• **ASSIGNED TASK**
The listing below should be written out word for word, with its pictures removed.

....

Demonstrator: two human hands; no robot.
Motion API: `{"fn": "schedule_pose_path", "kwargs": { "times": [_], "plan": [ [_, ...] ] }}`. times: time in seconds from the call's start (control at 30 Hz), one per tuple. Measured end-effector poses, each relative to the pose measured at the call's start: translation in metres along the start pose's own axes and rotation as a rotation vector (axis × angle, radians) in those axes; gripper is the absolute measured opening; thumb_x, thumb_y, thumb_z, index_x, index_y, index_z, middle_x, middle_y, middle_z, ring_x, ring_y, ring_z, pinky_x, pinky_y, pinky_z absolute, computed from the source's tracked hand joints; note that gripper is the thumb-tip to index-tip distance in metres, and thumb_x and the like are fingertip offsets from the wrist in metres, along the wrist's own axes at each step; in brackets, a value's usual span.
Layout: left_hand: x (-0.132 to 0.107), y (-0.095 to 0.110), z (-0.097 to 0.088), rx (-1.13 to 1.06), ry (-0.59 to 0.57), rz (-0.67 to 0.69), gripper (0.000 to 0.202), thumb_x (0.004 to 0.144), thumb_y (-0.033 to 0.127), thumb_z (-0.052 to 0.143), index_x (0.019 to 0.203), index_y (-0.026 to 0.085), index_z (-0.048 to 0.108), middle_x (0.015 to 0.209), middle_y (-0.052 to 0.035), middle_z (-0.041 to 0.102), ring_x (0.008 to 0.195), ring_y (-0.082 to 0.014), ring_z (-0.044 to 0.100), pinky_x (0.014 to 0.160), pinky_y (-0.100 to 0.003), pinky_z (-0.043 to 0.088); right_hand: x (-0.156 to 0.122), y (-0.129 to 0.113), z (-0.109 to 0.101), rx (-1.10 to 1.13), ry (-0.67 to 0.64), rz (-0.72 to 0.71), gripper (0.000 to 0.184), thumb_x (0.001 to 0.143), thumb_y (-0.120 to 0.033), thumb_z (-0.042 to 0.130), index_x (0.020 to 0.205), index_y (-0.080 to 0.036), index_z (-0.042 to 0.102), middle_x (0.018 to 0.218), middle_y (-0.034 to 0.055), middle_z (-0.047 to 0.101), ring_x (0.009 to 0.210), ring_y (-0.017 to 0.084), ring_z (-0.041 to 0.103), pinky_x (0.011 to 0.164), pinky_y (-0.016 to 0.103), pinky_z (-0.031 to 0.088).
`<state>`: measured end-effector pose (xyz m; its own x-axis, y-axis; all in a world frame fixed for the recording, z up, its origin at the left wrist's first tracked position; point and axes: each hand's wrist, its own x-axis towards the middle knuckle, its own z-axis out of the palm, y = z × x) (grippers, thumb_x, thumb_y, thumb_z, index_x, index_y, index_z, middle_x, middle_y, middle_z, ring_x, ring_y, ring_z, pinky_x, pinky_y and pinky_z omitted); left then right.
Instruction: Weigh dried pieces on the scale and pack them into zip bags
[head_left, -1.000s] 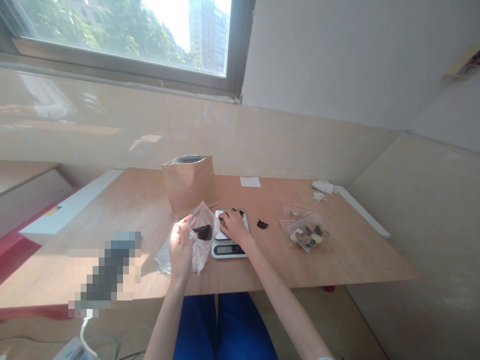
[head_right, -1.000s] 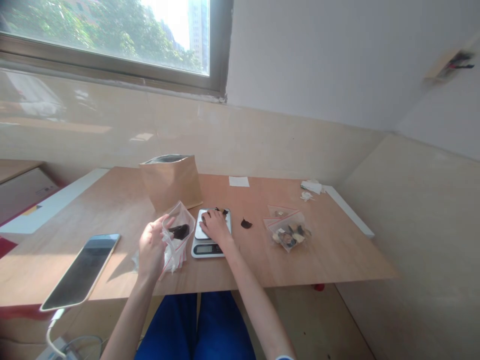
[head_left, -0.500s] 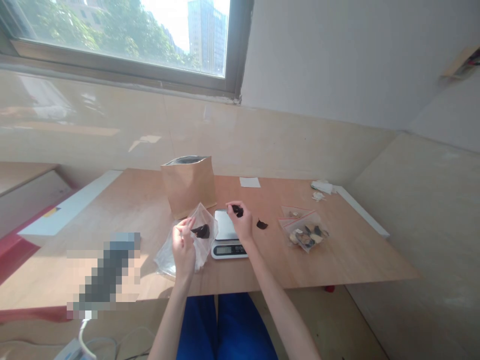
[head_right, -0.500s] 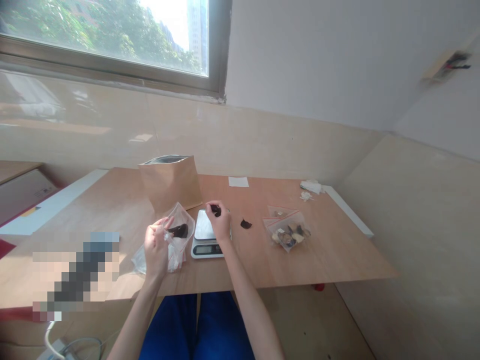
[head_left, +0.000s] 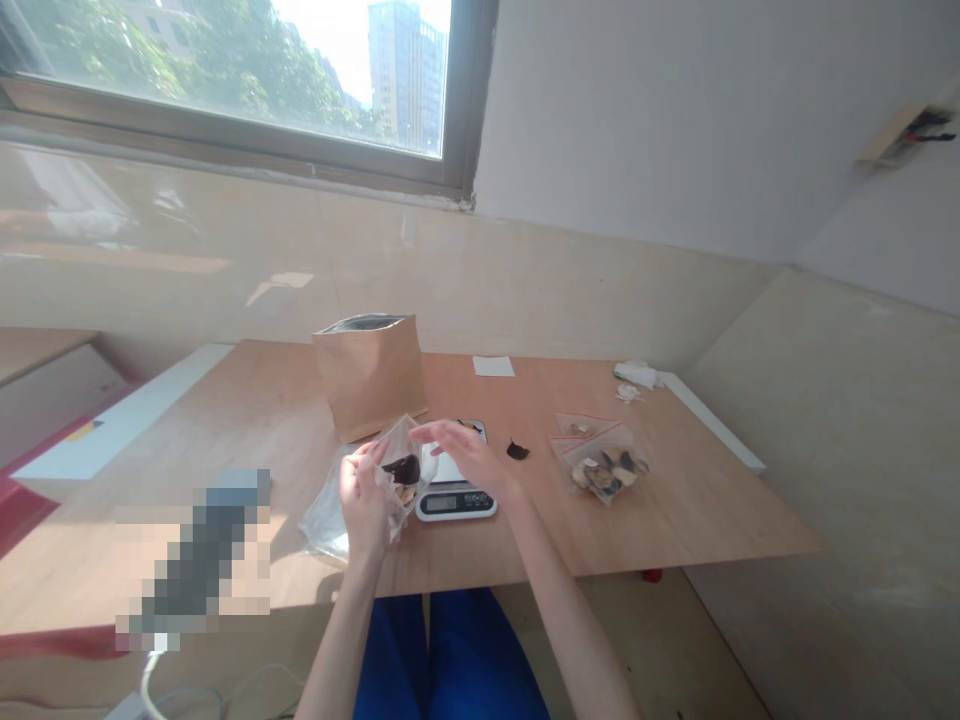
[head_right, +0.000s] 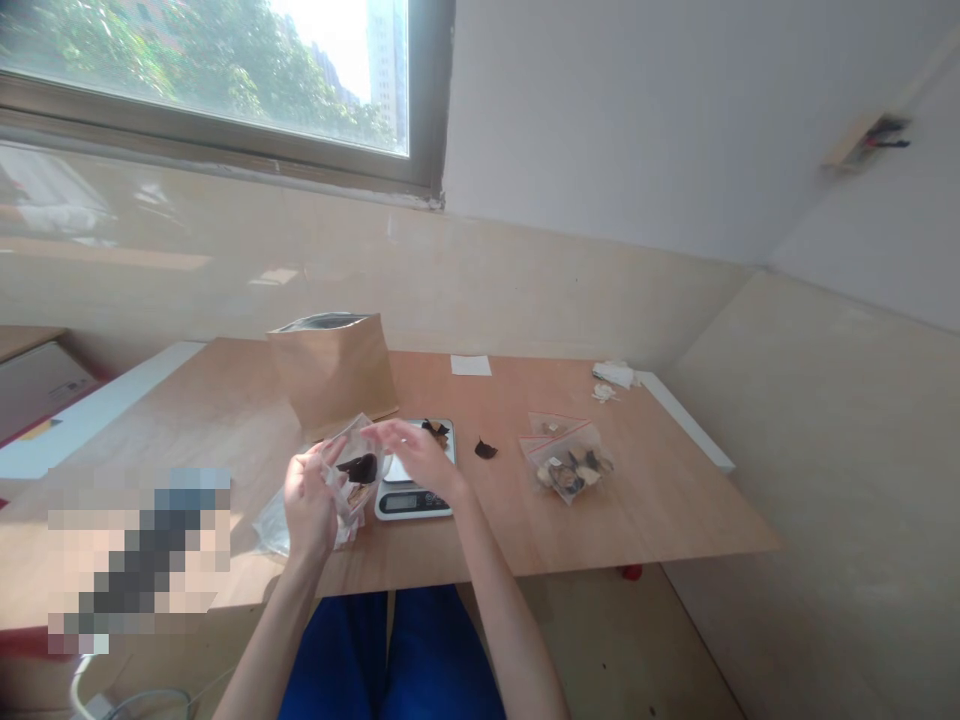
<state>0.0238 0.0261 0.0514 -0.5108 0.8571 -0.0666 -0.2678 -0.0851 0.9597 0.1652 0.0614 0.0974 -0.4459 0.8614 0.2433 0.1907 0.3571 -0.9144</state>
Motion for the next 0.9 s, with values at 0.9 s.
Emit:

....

• **RESPONSE BELOW**
Demonstrator: two human hands; no robot.
Motion API: `{"fn": "schedule_pose_path", "kwargs": { "times": [_], "plan": [ [_, ...] ] }}`. times: time in seconds from the call's start (control at 30 Hz), one per tuple. Measured end-effector poses, each relative to the pose measured at the call's start: translation in metres along the start pose's own axes and rotation as a rotation vector (axis × angle, radians) in those axes; gripper is the absolute measured opening; thumb_x, thumb_y, thumb_z, index_x, index_y, index_z, middle_x, middle_y, middle_z, ring_x, ring_y, ring_z, pinky_x, pinky_y, pinky_z absolute, computed from the source's tracked hand joints; note that gripper is the thumb-tip to index-tip distance in metres, and thumb_x and the like are fingertip offsets from the wrist in metres, along the wrist's own axes at each step; in brackets, a value's usual span.
Layout: left_hand: x (-0.132 to 0.107), y (-0.095 to 0.110), z (-0.097 to 0.088), rx (-1.13 to 1.06), ry (-0.59 to 0.57), rz (-0.67 to 0.69), gripper (0.000 to 0.202), thumb_x (0.004 to 0.144), thumb_y (-0.033 to 0.127), thumb_z (-0.052 to 0.143), index_x (0.019 to 0.203), index_y (-0.026 to 0.085), index_z (-0.048 to 0.108), middle_x (0.015 to 0.209), middle_y (-0.052 to 0.035), middle_z (-0.041 to 0.102), ring_x (0.008 to 0.195), ring_y (-0.082 to 0.014), ring_z (-0.044 to 0.100), pinky_x (0.014 to 0.160), pinky_y (-0.100 to 0.003), pinky_z (-0.043 to 0.088); right_hand: x (-0.156 to 0.122), y (-0.129 to 0.113), z (-0.109 to 0.101), rx (-1.10 to 1.13), ry (-0.67 to 0.64), rz (-0.72 to 0.71), gripper (0.000 to 0.184), thumb_x (0.001 to 0.143), thumb_y (-0.120 to 0.033), thumb_z (-0.042 to 0.130), index_x (0.020 to 0.205), index_y (-0.080 to 0.036), index_z (-0.042 to 0.102), middle_x (0.018 to 0.218), middle_y (-0.034 to 0.055), middle_z (-0.047 to 0.101), ring_x (0.009 to 0.210), ring_y (-0.017 to 0.084), ring_z (-0.041 to 0.103), pinky_x (0.011 to 0.164), pinky_y (-0.016 to 0.103), pinky_z (-0.031 to 0.088).
`<state>`: measured end-effector pose (xyz m; its own x-axis, y-axis; all in a world frame fixed for the recording, z up, its origin at the left wrist's first tracked position; point and axes: each hand's wrist, its own x-axis towards the middle knuckle, its own z-axis out of the palm, y = z × x) (grippers, thumb_x, thumb_y, thumb_z, index_x, index_y, index_z, middle_x, middle_y, middle_z, ring_x, ring_y, ring_z, pinky_x, pinky_y and pinky_z omitted); left then right.
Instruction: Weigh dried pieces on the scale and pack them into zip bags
[head_left, -1.000s] 
[head_right, -1.000s] 
[head_left, -0.500s] 
[head_right, -0.500s] 
[head_left, +0.000s] 
[head_right, +0.000s] 
<state>0.0238 0.0261 0.0514 -0.5108 0.8571 -0.0666 -0.2678 -0.0851 0.9597 0.1652 0.0614 0.0974 -0.4459 0.8614 0.2433 0.1907 0.3571 -0.9144</state>
Motion for the next 0.9 s, with values at 0.9 s.
Emit:

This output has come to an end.